◆ TASK DETAILS:
Among the entries below, one stretch runs from the line that contains "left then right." through the line that contains "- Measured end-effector". Repeat that stretch exactly, ends included, and only that.

(Records drawn from a dataset)
+ + + +

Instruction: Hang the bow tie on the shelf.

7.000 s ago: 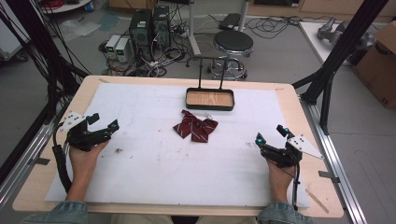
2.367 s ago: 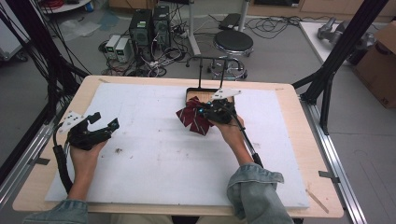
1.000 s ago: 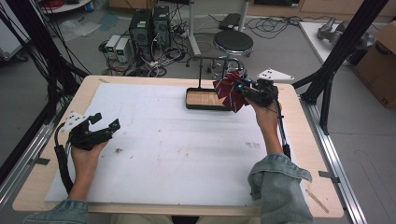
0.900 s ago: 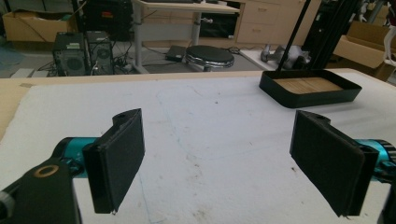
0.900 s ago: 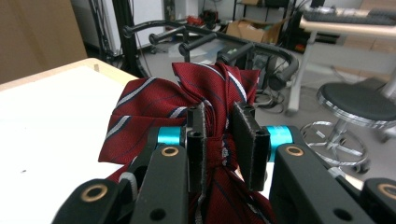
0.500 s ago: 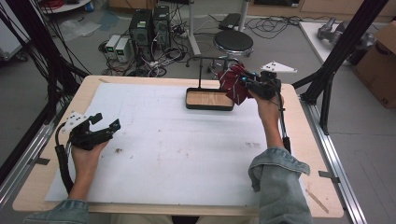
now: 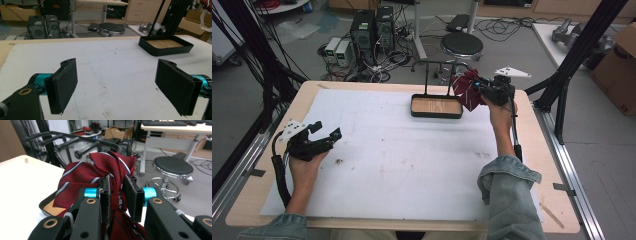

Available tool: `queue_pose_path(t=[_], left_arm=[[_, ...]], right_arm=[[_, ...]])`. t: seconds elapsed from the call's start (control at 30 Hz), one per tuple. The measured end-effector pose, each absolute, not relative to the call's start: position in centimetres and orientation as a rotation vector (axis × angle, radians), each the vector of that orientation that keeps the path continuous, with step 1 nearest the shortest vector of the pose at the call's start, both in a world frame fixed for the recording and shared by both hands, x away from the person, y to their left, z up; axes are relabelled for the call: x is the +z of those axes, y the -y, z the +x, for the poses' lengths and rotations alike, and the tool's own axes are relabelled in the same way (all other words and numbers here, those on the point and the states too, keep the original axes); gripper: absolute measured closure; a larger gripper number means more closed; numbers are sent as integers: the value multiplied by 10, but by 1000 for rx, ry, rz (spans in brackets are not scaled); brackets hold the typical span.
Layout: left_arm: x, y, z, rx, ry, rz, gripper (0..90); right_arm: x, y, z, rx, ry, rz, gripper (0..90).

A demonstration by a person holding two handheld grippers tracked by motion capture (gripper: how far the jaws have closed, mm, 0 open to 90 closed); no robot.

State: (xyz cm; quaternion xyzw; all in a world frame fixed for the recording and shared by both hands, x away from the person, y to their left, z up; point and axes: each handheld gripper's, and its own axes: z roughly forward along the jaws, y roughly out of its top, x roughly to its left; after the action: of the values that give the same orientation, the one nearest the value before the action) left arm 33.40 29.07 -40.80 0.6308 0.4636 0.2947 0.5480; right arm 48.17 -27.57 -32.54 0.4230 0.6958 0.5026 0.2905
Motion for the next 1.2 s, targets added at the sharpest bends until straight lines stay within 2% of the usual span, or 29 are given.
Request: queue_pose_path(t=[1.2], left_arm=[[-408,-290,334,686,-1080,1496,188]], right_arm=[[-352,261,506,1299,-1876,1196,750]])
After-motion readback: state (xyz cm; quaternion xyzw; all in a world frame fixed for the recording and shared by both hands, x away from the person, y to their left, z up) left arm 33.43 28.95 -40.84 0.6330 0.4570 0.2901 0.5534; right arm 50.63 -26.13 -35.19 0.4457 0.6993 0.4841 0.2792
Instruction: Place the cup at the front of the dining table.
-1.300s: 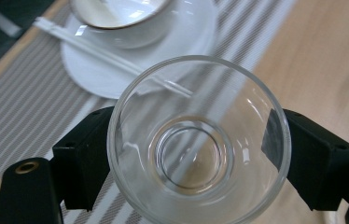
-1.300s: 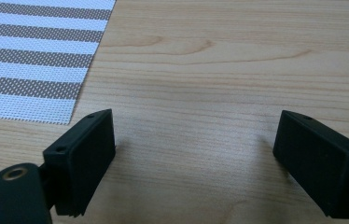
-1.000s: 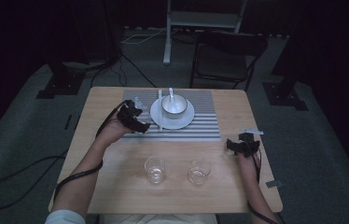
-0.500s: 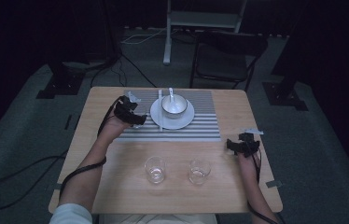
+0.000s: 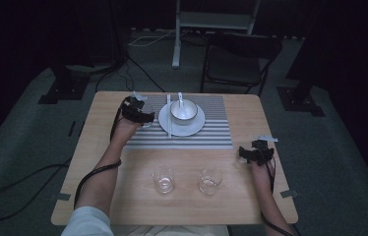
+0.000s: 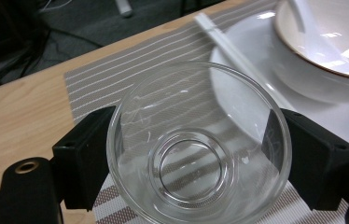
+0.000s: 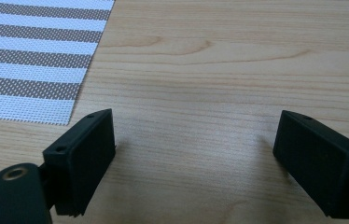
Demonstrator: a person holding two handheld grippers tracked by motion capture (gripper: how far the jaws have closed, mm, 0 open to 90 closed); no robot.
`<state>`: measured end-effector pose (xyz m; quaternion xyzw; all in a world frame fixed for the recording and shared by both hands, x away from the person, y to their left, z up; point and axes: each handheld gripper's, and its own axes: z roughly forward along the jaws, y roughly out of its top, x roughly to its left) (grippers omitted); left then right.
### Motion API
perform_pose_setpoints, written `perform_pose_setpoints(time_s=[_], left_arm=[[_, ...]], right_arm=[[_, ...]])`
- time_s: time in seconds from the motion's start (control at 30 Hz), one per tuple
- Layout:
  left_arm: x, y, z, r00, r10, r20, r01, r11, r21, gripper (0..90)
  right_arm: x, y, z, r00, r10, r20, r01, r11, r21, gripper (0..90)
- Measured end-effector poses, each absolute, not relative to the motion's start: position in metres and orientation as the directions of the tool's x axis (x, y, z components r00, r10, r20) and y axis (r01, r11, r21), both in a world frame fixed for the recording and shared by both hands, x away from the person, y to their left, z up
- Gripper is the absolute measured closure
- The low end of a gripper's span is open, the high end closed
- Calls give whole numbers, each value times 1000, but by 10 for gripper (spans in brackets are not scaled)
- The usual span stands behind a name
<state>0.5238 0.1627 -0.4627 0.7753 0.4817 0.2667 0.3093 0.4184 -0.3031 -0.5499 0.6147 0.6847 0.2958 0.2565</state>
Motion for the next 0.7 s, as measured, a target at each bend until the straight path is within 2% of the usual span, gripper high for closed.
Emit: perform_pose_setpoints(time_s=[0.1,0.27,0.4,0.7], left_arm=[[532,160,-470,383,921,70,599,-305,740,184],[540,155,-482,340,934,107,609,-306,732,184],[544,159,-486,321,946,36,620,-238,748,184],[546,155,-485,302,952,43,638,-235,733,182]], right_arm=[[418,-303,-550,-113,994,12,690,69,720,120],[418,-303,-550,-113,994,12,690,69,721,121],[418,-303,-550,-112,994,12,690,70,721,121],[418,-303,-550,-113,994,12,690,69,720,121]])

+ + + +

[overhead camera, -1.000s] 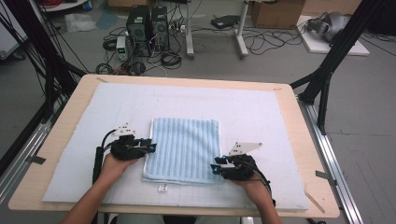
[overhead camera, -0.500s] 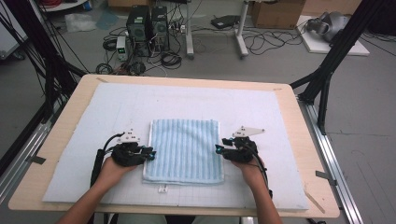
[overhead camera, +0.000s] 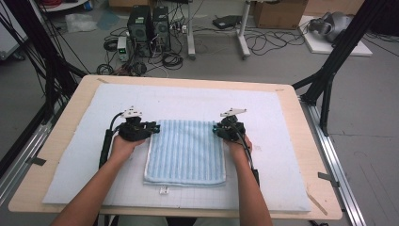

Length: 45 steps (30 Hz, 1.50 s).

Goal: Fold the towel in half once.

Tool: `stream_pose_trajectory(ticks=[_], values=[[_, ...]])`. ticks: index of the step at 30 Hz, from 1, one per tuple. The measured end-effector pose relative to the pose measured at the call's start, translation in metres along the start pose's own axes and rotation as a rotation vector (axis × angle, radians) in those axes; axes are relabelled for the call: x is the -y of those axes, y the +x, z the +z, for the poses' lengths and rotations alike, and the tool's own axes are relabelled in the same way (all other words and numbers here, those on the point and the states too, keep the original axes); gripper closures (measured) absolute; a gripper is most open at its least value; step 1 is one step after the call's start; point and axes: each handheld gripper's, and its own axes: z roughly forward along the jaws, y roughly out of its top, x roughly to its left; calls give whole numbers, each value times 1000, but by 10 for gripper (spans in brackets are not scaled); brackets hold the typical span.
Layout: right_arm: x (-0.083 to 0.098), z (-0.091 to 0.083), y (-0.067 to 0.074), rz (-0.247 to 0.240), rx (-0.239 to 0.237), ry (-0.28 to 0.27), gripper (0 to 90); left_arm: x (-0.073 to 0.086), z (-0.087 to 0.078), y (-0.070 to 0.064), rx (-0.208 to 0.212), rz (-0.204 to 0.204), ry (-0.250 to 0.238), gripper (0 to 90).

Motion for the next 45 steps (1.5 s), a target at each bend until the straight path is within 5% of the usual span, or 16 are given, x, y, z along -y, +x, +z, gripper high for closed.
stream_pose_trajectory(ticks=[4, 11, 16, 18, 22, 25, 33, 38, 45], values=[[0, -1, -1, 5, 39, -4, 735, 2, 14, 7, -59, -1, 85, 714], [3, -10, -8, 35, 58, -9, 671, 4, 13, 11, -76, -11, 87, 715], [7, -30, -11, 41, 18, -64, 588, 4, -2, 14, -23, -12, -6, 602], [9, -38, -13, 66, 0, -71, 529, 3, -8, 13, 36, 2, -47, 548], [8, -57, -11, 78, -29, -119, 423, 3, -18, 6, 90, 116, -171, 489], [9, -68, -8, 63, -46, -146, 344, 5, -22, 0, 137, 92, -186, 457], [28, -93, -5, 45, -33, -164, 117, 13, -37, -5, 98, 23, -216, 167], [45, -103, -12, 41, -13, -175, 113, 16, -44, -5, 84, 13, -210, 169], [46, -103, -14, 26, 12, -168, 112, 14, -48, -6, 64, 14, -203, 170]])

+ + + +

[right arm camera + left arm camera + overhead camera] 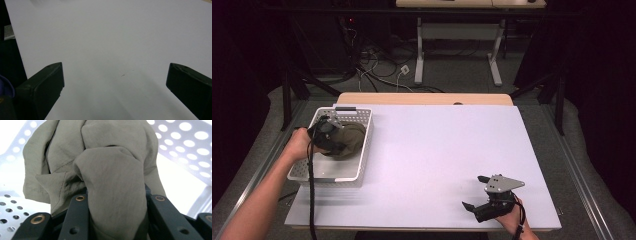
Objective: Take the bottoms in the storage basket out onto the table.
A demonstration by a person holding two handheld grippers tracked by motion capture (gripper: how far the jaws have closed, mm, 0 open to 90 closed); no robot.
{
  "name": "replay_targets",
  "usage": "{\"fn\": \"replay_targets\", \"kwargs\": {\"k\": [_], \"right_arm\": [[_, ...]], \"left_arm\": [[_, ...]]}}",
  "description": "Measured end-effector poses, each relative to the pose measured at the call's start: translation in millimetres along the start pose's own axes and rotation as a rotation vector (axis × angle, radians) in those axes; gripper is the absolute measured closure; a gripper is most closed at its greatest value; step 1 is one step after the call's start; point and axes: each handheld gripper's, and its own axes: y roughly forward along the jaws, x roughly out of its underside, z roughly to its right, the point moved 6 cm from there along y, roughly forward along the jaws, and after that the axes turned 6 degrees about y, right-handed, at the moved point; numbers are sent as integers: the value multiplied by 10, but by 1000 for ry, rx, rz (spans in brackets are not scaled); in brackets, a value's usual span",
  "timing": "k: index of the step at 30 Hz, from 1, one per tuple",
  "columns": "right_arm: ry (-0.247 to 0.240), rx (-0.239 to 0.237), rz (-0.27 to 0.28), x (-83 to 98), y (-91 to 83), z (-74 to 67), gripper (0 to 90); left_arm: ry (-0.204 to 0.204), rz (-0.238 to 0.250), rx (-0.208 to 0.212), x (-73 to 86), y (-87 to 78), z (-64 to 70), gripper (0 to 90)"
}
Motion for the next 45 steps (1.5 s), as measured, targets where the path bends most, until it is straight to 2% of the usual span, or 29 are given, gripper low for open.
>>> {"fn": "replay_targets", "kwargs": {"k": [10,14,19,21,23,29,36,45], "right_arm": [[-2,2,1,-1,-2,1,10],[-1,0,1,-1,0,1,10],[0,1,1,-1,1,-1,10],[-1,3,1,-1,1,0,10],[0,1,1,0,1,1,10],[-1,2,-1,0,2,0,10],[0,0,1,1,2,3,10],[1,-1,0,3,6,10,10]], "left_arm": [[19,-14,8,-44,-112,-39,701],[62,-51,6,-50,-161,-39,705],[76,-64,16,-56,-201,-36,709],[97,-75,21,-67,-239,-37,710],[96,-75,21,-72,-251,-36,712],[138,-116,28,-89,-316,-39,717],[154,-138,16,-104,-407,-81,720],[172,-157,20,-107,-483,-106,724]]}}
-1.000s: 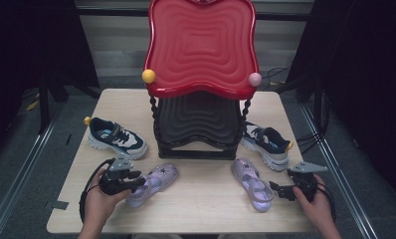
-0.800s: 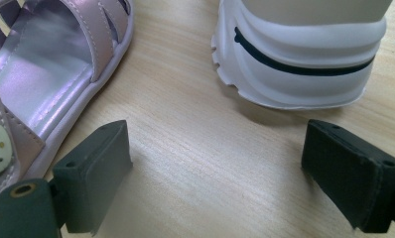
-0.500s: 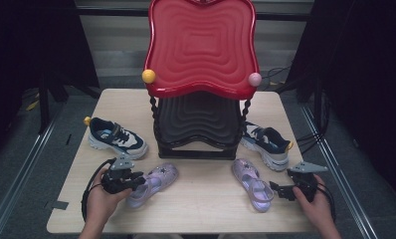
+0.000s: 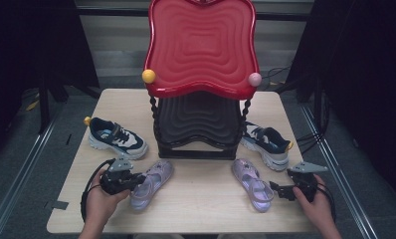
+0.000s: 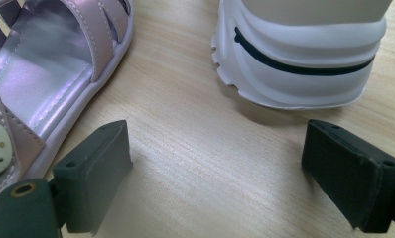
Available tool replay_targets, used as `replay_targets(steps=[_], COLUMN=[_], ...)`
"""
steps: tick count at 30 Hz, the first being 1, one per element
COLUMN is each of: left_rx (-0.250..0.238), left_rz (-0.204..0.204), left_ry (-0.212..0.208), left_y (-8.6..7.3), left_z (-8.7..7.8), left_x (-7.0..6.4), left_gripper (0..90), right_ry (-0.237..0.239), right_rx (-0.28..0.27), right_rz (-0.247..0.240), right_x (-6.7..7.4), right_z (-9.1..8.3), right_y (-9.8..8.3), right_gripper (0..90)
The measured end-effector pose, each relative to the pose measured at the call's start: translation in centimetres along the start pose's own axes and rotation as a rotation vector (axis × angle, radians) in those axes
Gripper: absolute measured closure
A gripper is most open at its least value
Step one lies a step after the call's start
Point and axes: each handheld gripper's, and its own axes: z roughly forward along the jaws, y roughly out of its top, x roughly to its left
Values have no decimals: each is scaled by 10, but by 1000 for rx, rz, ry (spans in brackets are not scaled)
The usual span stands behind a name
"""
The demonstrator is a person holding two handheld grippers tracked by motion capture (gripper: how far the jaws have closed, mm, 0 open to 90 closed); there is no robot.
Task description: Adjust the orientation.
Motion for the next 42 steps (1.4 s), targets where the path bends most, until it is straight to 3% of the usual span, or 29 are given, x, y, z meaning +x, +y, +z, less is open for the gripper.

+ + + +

◆ YOUR SOLUTION:
`<state>`: measured end-effector pose (xyz m; quaternion xyzw; all in a world frame fixed for the recording and shared by both hands, x away from the person, y to their left, z up; point and axes: each handheld gripper's, and its own axes: z roughly forward along the jaws, y roughly out of its top, x roughly to its left) (grippers omitted); left then right.
### Motion API
perform_pose_setpoints, written `perform_pose_setpoints(time_s=[_], left_arm=[[_, ...]], right_arm=[[_, ...]])`
- time_s: time in seconds from the motion's start (control at 30 Hz), one per tuple
- Layout:
  left_arm: x, y, z, r00, r10, r20, r01, r11, r21, gripper (0..90)
  right_arm: x, y, z, r00, r10, r20, r01, r11, r21, gripper (0..90)
- Measured end-effector poses, each absolute, not relative to the motion's start: position in metres and orientation as the directions of the tool's x axis (x, y, z components r00, r10, r20) and y axis (r01, r11, r21), both in a world frame fixed for the recording and shared by both hands, x away from the person, y to their left, z up

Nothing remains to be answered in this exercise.